Thursday, January 18, 2007

House Democrats pass bill withdrawing oil breaks

From the Houston Chronicle:

Most House Republicans, along with four Democrats, including Rep. Nick Lampson of Stafford, voted against today's measure on grounds it would blunt domestic oil exploration and cost industry jobs, while increasing dependence on foreign energy producers.

The bill would wipe out between $5 billion and $6 billion worth of tax incentives set up in recent years by Republican-controlled congresses which supporters had said were necessary to encourage domestic exploration.

The legislation also would bar oil and gas companies from enjoying a tax deduction that would effectively reduce their corporate tax rate from 35 percent to 32 percent by 2009.

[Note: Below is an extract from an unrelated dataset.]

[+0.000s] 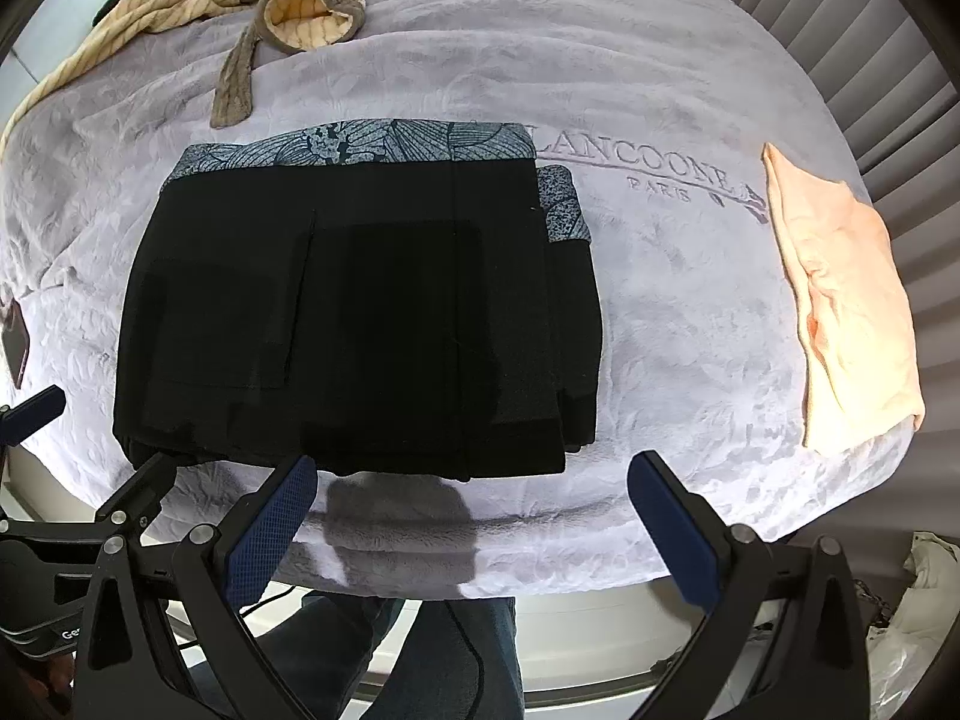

The White House opposes that provision, arguing "It is inappropriate to single out this industry from all others for punitive tax treatment."

The bill also takes aim at those oil and gas producers that have refused to renegotiate botched lease agreements signed with the U.S. Minerals Management Service during the Clinton administration in 1998 and 1999.

Those agreements failed to include language that would force producers operating in the deeper waters of the Gulf of Mexico to pay royalties to the federal government when oil and gas prices reached certain levels.

That bureaucratic bungling involving 1,032 leases already has cost American taxpayers more than $1 billion. And the Government Accountability Office has estimated the gaffe could cost more than $10 billion.

Click here for the rest.

A few observations.

First, The oil industry is currently enjoying record yearly profits counted in the billions. Withdrawing tax breaks doled out during the Bush years will most definitely not "blunt domestic oil exploration" or "cost industry jobs." I feel insulted that I even have to point that out. Further, there is now pretty much no such thing as "foreign" oil or "domestic" oil. These companies are multinational, owing no allegiance to any one nation, and often using their vast economic strength to twist a given nation's policies in a more favorable direction. Worrying about "foreign" competition is stupid from the get-go.

Second, taxes are not "punitive." Taxes are what businesses owe the state for use of the legal and economic circumstances, which it sets up and maintains, that make business possible--citizens also owe taxes for similar reasons, which have more to do with day-to-day existence than with making money. In short, taxes are like a bill for services rendered. To call them punishment is so much bullshit right-wing propaganda.

Third, these royalty, or "lease," agreements, when not "botched," are pretty close to being sweetheart deals, anyway. That is, we're practically giving this oil away in the first place. It's amazing, indeed, that Big Oil would have the balls to whine about renegotiation. I guess those are just the times in which we live.